*** Opening INPUT DATA ***

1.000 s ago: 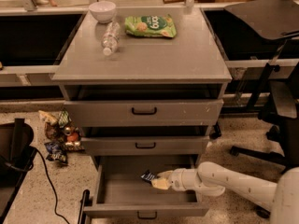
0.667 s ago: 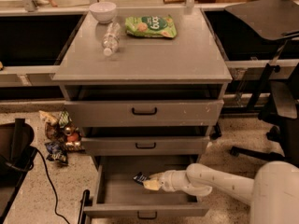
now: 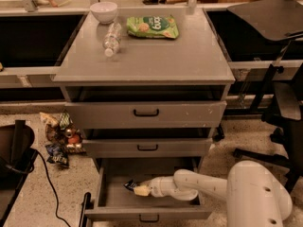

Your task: Place rxbar blueberry into bottom drawer

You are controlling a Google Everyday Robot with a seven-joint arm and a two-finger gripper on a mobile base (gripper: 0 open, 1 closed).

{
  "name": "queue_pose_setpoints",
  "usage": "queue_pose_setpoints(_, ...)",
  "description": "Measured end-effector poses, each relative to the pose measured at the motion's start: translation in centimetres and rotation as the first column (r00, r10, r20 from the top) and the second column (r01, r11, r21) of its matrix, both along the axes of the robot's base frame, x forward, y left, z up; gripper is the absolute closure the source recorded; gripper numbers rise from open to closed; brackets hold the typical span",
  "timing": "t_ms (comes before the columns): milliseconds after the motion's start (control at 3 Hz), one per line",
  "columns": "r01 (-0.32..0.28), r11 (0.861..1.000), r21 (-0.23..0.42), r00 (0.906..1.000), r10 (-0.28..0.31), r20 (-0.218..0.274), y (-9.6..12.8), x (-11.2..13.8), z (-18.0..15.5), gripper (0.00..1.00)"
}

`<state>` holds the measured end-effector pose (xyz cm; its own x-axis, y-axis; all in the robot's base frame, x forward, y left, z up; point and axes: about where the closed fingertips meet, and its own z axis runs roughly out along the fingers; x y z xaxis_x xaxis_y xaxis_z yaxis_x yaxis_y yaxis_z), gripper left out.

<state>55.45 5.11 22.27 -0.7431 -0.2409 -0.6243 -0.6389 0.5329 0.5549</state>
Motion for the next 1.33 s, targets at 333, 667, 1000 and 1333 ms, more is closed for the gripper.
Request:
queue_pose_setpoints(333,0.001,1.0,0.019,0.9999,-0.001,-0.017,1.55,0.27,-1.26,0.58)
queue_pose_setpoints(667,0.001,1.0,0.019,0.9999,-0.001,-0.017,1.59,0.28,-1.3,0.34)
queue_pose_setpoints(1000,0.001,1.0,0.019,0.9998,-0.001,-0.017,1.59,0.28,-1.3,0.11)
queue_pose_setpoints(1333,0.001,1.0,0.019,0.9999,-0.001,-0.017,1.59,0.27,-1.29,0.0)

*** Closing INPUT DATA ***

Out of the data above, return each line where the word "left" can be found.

  "description": "Measured end-effector poses, each relative to the pose measured at the motion's start: translation in centimetres and rotation as the first column (r00, r10, r20 from the top) and the second column (r01, r11, r21) of its matrix, both along the axes of the robot's base frame, x forward, y left, z up; gripper is the absolute closure the source recorded; gripper numbers rise from open to closed; brackets hold the typical span",
`<state>` holds the measured end-effector pose (xyz cm; its own x-axis, y-axis; all in the robot's base frame, x forward, y left, z up; point and axes: about where the closed fingertips meet, and its own z axis runs roughly out along the fingers; x y z xaxis_x xaxis_y xaxis_z yaxis_x yaxis_y yaxis_z), gripper left out.

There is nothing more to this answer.